A way to test if the 96% to 100% effectiveness of the Sabin vaccine is in conducting a research using test animals. Since the previous test was done on humans, there is no certainty that it worked (in reality) the effective. Some of the people who were vaccinated might not ever come in contact with the disease and therefore can't count as part of the 'effectiveness' group. The only way to test how effective it is, is to infect the people with the polio virus and see how many actually get infected with the disease. Since this would pose an problem with moral of infecting people with the disease, the test should be done with animals. You would give the animals the vaccine and then infect them with the full blown polio virus. The number of animals infected with the disease would tell you the true effectiveness of the vaccine. This test, however, also assumes something. It assumes that the virus that infects the animals won't be mutated so that it is safe for the animals, but unsafe for humans.
It states that the Sabin vaccine lasts longer than the Salk vaccine. It is assumed that there is a great significance of time between how long the Sabin vaccine lasts compared to how long the Salk vaccine lasts. To make certain, you should find out how much longer. If it is only longer by a few months or days, than it's not that great of an advantage. You would still have to take multiple doses through out your life time with either. The test for this would be harder since it would have to be conducted over the lifetime of a person and the results won't appear for quite a long time.
The helpfulness of the oral vaccine in the third world countries is assumed that the person taking the vaccine doesn't have any other microorganisms that might prevent the vaccine from taking effect. The vaccine is indeed great for third world countries since it doesn't matter as much as the injected vaccine if the place is sanitary. And most of the time, the place is unsanitary. The use of dirty needles could spread other diseases. However, if there's other microorganisms in the body, it might hamper the weakened polio virus from having full effect. The vaccine would then have completed nothing since the person still isn't immune to it.
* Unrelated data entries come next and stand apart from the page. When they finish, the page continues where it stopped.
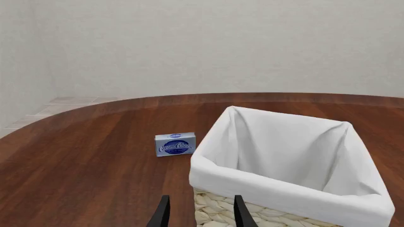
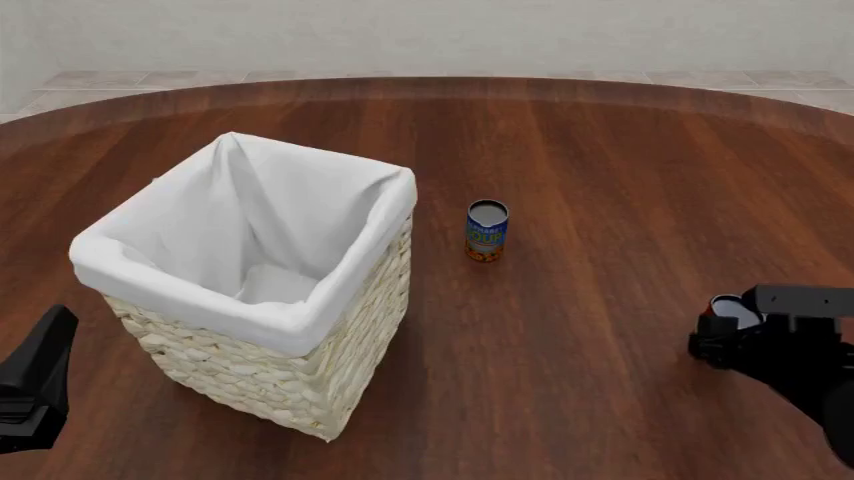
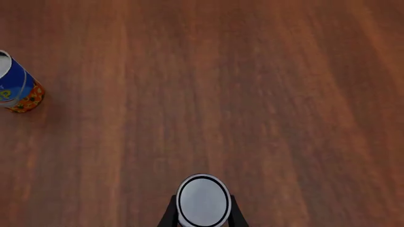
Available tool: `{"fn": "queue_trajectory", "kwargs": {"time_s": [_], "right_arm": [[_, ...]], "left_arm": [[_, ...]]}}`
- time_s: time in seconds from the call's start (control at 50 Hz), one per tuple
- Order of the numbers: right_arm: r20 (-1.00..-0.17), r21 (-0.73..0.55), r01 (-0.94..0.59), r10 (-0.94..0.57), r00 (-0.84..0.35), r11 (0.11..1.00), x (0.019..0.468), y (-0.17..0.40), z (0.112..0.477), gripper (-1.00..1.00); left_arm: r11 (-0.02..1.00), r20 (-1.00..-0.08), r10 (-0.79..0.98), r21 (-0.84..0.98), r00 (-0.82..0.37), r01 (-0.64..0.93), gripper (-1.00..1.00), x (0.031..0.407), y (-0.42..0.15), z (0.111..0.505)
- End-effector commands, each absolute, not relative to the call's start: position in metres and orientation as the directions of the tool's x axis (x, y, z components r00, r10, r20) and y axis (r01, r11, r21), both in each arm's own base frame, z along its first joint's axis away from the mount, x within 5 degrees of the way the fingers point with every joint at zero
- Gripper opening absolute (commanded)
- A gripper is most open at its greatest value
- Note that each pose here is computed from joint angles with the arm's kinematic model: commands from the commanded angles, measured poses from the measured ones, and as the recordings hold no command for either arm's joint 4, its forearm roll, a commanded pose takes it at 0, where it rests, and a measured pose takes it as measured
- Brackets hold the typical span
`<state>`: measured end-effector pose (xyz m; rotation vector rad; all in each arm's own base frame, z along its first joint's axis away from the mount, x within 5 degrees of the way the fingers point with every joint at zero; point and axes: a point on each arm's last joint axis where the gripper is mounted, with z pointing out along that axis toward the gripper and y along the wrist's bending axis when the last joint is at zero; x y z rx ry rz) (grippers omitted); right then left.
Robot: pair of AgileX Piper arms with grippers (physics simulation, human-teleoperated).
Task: Pick up the tomato sauce, and put it in the basket.
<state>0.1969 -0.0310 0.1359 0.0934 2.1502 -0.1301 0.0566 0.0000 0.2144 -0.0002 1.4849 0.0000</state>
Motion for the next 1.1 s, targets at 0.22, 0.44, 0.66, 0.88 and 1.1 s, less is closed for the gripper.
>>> {"fn": "queue_trajectory", "kwargs": {"time_s": [0.22,0.44,0.66,0.88,1.1], "right_arm": [[-0.876,-0.05,0.106,0.008,-0.482,0.993,0.196,-0.026,0.175,-1.0],[-0.893,-0.061,0.049,-0.032,-0.449,0.997,0.203,-0.016,0.197,-1.0],[-0.918,-0.043,-0.009,-0.043,-0.395,0.999,0.209,-0.002,0.225,-1.0],[-0.938,-0.048,-0.08,-0.072,-0.34,0.996,0.216,0.014,0.249,-1.0],[-0.954,-0.035,-0.164,-0.082,-0.287,0.986,0.224,0.035,0.273,-1.0]], "left_arm": [[1.0,-0.996,0.0,0.0,0.086,0.0,1.0,0.057,0.0,0.214],[1.0,-0.996,0.0,0.0,0.086,0.0,1.0,0.057,0.0,0.214],[1.0,-0.996,0.0,0.0,0.086,0.0,1.0,0.057,0.0,0.214],[1.0,-0.996,0.0,0.0,0.086,0.0,1.0,0.057,0.0,0.214],[1.0,-0.996,0.0,0.0,0.086,0.0,1.0,0.057,0.0,0.214]]}}
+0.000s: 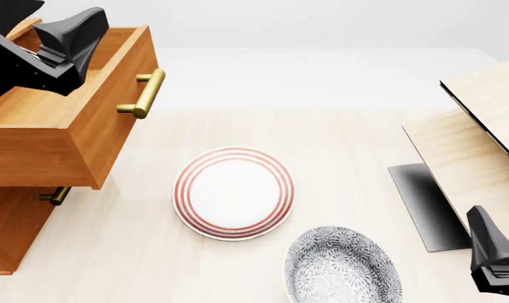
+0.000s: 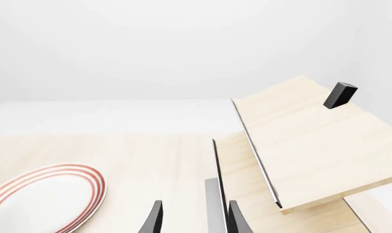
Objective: Close the top drawer of the cabinet.
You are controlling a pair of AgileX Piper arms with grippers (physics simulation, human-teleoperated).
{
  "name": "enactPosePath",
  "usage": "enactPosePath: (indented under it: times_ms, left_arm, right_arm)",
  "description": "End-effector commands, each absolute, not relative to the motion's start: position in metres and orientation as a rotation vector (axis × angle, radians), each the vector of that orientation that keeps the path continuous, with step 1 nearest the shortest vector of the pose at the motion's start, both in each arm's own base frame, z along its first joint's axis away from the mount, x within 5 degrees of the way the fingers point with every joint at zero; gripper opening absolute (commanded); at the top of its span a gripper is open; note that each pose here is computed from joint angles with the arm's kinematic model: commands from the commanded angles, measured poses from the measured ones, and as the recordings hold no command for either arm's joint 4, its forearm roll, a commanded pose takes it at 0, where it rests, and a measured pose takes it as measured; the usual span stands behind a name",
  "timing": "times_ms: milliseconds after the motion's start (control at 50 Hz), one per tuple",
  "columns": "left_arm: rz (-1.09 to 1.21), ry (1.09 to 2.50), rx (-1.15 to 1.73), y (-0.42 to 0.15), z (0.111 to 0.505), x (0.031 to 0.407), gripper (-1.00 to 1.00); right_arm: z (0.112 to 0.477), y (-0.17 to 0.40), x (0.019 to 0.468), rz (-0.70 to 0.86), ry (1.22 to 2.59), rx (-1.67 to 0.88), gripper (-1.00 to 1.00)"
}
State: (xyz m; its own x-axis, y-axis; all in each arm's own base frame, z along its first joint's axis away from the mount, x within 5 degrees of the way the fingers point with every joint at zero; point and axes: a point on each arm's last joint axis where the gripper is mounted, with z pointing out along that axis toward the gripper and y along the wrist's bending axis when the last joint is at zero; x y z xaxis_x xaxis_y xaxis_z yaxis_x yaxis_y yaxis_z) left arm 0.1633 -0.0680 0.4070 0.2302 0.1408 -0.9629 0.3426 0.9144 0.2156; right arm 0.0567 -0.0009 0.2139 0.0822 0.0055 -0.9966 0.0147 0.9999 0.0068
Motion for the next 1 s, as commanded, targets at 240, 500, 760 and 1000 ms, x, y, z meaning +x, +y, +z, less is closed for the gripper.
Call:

Contracting the polio virus secondhandedly isn't always helpful. It's helpful if the virus contracted is still weakened. However, the virus in the feces might become wild and dangerous. Instead of being a weakened polio virus, it could become a regular polio virus. Instead of becoming immune to the virus, you would have the virus and become infected with polio. This deviates from the purpose of the vaccine, which is to prevent, not cause, polio.
What is the best answer? Is there one? Both Sabin's and Salk's vaccines have been approved for use. 99% of the polio vaccination's used in this country is Sabin's, but that doesn't mean it is more effective or necessarily better. A lot of it has to do with politics and companies that make the vaccines.